I'm getting a bit steamed about esteem.
OK, so maybe it's just the word, but I've been bothered a lot lately by lies repeated often enough that people think they're truth, and perhaps this is more like a non-truth repeated too often.
I'm speaking, of course, about children and the oddly-used concept of "self-esteem" in regard to decisions made about them. The principle, if my inference is close, is that children should not be made to feel bad about themselves, which is probably reasonable (or even allowed to, which is just stupid, but I digress parenthetically). The words used, however, i.e., "self-esteem", convey the corollary, which is that kids should think they are great, which is a real crock of butter-slathered hooey.
Kids, and adults for that matter, should think they are great when and if they do something great. Self-esteem is simply thinking that you are great at something, or have done something great, and feeling good about yourself for that. You earn self-esteem. Not everyone has it, and not everyone deserves it. Welcome to earth.

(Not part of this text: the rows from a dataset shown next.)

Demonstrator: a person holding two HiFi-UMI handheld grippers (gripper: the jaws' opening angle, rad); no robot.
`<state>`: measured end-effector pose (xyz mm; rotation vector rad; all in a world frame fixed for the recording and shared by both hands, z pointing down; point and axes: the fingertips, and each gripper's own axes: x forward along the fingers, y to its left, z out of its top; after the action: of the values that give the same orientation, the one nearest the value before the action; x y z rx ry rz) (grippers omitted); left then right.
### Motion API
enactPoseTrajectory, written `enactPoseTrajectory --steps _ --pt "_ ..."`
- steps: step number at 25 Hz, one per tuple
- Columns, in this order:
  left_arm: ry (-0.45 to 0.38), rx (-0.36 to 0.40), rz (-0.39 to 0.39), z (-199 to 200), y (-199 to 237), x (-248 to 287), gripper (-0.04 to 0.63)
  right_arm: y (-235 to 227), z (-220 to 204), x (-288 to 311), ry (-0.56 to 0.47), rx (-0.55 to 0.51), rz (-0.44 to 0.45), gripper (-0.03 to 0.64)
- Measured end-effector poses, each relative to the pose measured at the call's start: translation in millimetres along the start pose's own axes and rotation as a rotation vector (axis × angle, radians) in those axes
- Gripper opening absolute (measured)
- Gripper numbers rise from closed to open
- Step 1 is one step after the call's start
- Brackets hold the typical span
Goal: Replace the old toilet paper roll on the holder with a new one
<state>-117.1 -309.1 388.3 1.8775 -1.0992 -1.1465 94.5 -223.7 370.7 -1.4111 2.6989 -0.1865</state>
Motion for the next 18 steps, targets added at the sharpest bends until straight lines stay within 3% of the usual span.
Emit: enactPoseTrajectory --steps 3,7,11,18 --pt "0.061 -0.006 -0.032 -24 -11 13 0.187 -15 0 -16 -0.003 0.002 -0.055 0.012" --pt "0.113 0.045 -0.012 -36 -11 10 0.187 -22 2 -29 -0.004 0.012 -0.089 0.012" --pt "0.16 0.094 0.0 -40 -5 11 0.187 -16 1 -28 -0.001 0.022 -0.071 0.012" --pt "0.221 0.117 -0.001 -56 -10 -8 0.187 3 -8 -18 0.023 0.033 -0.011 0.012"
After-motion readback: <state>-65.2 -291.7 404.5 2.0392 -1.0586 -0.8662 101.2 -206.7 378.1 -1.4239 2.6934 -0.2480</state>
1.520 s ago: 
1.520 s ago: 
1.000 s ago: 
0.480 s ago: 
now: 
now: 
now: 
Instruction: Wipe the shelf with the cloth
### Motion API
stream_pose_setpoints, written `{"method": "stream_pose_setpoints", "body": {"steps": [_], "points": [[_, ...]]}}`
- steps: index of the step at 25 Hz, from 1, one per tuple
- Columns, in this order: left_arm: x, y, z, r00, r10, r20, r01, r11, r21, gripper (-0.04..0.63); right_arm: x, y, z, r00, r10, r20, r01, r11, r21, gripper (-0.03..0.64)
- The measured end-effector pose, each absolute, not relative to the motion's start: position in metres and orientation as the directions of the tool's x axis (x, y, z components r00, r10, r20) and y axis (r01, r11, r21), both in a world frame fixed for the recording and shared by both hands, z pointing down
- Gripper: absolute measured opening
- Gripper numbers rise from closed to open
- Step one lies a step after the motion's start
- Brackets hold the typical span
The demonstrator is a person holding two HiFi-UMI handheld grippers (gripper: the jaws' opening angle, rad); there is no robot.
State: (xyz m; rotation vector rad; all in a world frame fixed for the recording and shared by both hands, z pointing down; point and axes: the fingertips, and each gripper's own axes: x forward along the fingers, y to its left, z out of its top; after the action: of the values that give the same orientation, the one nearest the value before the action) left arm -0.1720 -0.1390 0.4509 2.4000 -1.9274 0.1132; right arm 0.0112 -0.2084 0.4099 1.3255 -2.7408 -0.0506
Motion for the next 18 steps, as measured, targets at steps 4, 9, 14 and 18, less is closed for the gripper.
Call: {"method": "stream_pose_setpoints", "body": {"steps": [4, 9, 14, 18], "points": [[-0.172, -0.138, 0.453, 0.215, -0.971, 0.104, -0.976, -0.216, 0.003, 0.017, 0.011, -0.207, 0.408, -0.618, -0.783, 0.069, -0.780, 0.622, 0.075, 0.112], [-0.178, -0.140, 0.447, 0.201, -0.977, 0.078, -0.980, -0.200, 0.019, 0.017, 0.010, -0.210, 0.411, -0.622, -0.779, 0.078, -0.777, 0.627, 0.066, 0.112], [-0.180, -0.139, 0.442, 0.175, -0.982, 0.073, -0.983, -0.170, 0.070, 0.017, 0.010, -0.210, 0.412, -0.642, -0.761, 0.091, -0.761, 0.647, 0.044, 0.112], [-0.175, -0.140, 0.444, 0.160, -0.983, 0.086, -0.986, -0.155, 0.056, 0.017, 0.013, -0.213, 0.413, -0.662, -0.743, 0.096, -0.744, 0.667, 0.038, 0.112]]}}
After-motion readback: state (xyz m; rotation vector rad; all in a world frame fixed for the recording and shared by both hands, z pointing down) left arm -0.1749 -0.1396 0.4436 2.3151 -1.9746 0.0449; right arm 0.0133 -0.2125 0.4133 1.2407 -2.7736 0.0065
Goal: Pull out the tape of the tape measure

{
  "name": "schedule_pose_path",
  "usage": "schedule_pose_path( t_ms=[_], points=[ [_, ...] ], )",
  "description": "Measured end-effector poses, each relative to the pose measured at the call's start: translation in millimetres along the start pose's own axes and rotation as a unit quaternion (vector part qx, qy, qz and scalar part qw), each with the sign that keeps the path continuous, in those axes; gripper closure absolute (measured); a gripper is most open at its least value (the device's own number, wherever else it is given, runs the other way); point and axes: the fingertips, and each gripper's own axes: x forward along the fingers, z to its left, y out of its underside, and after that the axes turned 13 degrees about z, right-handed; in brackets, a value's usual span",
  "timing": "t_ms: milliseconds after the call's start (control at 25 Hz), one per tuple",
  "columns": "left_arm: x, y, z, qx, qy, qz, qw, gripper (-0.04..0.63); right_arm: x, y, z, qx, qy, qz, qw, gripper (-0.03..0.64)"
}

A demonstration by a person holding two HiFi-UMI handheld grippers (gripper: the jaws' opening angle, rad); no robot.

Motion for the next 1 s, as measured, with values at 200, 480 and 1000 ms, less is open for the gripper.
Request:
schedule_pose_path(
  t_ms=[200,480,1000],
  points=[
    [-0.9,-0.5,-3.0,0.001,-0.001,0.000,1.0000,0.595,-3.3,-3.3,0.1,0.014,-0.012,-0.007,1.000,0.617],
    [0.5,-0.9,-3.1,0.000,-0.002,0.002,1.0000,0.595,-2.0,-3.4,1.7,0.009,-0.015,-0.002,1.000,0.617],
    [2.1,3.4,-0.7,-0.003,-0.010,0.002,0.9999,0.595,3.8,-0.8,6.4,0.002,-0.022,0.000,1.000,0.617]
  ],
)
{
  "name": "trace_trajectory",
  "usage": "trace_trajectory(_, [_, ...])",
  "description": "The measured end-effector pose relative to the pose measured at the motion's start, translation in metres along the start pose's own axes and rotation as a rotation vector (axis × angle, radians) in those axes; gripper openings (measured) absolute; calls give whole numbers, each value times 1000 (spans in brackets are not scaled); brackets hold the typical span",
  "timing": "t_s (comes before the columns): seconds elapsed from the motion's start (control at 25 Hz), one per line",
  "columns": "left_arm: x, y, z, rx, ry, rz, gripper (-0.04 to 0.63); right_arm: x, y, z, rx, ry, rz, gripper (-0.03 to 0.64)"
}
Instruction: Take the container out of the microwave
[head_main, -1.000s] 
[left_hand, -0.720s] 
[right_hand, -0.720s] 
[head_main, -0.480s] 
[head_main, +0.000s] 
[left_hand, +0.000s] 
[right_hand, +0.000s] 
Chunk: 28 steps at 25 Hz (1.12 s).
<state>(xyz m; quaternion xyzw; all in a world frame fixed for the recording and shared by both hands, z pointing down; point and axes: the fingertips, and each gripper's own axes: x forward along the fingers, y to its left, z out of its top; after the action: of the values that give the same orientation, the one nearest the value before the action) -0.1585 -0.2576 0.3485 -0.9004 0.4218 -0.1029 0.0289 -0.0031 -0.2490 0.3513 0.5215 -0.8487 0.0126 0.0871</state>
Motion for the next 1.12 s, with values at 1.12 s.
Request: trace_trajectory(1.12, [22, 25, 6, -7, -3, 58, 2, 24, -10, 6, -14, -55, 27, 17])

What kids and adults, and the rest of us who don't fit into either category somehow, should have is something different, and that is called self-respect. The big lie, I believe, is the notion that the two are the same thing, when they are far from it and have nothing to do with one another. Moreover, the lessons we teach when we favor one over the other are the wrong lessons.
Here's the thing. Self-respect is the idea that as a human being, you are granted the dignity of humanity by your Creator. It is the notion that human rights apply to you every bit as much as they do to the other seven billion-odd earthlings, even to liberals.
So the lesson we should be teaching children is that as human beings, they do not have to allow themselves to be subjected to subhuman treatment, like bullying in all its forms, whether from Butchy Lonigan and his toady, or from the Obama IRS, or ISIS. We should be teaching our young girls to respect themselves enough to make good decisions where guys are concerned, if'n you know what I mean. That, friends, is called "self-respect."
Instead, we keep referring to this concept of "self-esteem", and that just doesn't cut it. Poor little Johnny or Mary has "low self-esteem" and we have to fix it. Grrrrrrr.
Earth to Johnny and Mary's parents: if your kid has low self-esteem, it's generally because there's no reason for them to be esteemed. That's right, your kid is probably perfectly normal, which means good over here, not-so-good over there, netting out to a normal kid. Garrison Keillor might not let you in his town, but otherwise no worries. Learn to parent a normal child, por favor.
The problem with all this is that we end up "esteeming" things that are not worthy of esteem, and that totally undermines the value system we should be trying to impart to them. We give trophies for "participating", trash awards that make kids think they actually accomplished something, and God forbid anyone actually, you know, win.
You know what? Just go achieve something in academics or athletics or the arts or service, and earn self-esteem. Self-esteem is an honor, and honors are not for everyone, lest they no longer become honorable.
No one explained this (or anything else) better than W.S. Gilbert, in a song from The Gondoliers, where the Grand Inquisitor of Spain tells the story of a king who wanted everyone as rich as he was, so he promoted the entire populace to high posts. Naturally, it didn't work, as he sings:
"That King, although no one denies his heart was of abnormal size,
Yet he'd have acted otherwise, if he had been acuter.
The end is easily foretold, when every blessed thing you hold
Is made of silver, or of gold, you long for simple pewter.
When you have nothing else to wear but cloth of gold and satins rare,
For cloth of gold you cease to care -- up goes the price of shoddy.
In short, whoever you may be, to this conclusion you'll agree,
When every one is "somebodee", then no one's anybody!"
Let us turn, then, to promoting nothing; rather, let us commit ourselves to raising our children to respect themselves rather than overvaluing themselves. "To thine own self be true, then canst thou be not false to any man", wrote Shakespeare, and the principle remains 400 years since. If we teach our kids to lie to themselves about who or what they are, they have no compunction about growing up and saying things like, well, I don't know, "If you like your insurance policy you can keep it" -- that sort of thing.
Save the esteem for the properly esteemed, and the trophies to them who have earned them.